**DATA EXTRACT**
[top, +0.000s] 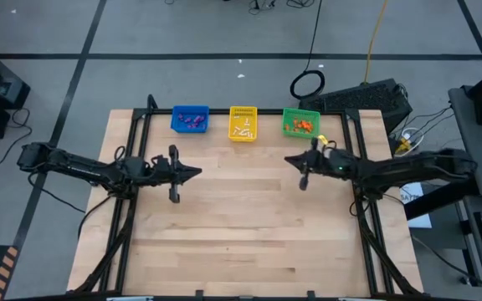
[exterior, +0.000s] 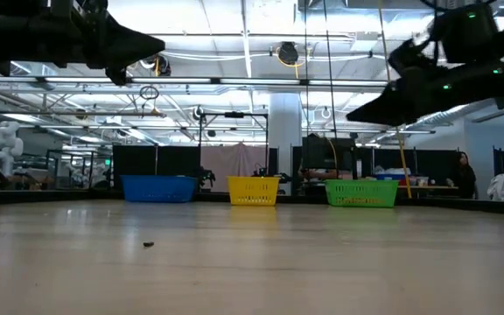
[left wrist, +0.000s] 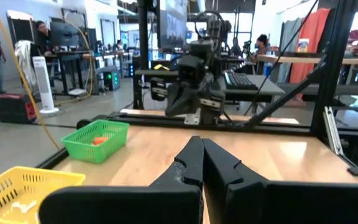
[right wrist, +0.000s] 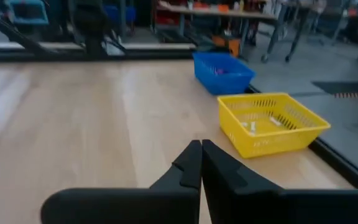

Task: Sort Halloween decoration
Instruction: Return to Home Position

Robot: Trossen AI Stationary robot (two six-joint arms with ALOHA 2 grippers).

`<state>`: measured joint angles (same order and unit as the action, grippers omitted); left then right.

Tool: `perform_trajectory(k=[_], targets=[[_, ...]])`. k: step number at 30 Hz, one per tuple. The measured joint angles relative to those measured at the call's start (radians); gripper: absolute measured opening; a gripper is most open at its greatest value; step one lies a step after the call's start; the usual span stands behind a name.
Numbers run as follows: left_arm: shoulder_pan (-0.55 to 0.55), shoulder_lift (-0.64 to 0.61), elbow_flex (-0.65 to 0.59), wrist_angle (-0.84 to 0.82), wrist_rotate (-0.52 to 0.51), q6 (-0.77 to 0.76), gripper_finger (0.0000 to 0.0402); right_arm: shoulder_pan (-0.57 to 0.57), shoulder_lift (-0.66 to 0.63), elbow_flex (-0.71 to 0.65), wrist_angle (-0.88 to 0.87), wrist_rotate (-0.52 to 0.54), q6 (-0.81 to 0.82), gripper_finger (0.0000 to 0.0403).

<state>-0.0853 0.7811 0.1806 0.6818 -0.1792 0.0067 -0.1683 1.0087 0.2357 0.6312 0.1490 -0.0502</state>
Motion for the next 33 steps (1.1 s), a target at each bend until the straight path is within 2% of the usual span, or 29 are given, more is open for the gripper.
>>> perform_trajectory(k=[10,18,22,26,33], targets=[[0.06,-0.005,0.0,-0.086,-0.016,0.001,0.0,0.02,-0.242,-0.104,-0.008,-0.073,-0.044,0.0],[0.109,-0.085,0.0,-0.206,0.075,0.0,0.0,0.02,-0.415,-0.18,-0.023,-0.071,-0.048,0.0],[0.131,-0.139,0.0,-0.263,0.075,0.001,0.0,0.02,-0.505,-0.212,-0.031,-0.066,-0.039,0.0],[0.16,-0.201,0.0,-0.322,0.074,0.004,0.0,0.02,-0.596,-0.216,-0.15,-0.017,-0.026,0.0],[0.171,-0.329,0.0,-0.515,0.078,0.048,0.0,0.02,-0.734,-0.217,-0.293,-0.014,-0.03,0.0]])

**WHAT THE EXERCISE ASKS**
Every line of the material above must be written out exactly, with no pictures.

**WRITTEN RESPONSE**
[top, +0.000s] 
[exterior, +0.000s] 
[left wrist, +0.000s] 
[right wrist, +0.000s] 

Task: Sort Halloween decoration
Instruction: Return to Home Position

Robot: Trossen AI Stationary robot (two six-joint arms with ALOHA 2 grippers).

`<state>`: measured joint angles (same order and unit as the action, grippers omitted); left then right.

Tool: `perform_trajectory(k=[_], targets=[[_, ...]])`. k: step number at 30 Hz, one per tuple. The measured joint angles relative to those measured at the call's start (radians); gripper: absolute measured opening; a gripper is most open at its greatest value; step one lies a step after the call's start; the usual span stands behind a name.
Numbers run as follows: left_arm: shoulder_pan (-0.55 to 0.55), shoulder_lift (-0.64 to 0.61), elbow_flex (-0.65 to 0.59), wrist_angle (-0.84 to 0.82), wrist_rotate (-0.52 to 0.51), q6 (-0.77 to 0.76), gripper_finger (0.0000 to 0.0402); right_arm: shoulder_pan (-0.57 to 0.57), shoulder_lift (-0.66 to 0.63), elbow_flex (-0.71 to 0.65), wrist_angle (-0.88 to 0.87), wrist_rotate (-0.52 to 0.54), q6 (-0.81 to 0.82), gripper_finger (0.0000 to 0.0403).

<state>-0.0853 0.7811 0.1806 0.6818 -0.1792 0.0067 -0.1683 1.0087 0.2357 0.6312 0.1490 -0.0502</state>
Motion for the next 33 steps (1.1 s), a target at each bend until the straight path is within 2% of the usual span, or 29 are given, more is open for the gripper.
>>> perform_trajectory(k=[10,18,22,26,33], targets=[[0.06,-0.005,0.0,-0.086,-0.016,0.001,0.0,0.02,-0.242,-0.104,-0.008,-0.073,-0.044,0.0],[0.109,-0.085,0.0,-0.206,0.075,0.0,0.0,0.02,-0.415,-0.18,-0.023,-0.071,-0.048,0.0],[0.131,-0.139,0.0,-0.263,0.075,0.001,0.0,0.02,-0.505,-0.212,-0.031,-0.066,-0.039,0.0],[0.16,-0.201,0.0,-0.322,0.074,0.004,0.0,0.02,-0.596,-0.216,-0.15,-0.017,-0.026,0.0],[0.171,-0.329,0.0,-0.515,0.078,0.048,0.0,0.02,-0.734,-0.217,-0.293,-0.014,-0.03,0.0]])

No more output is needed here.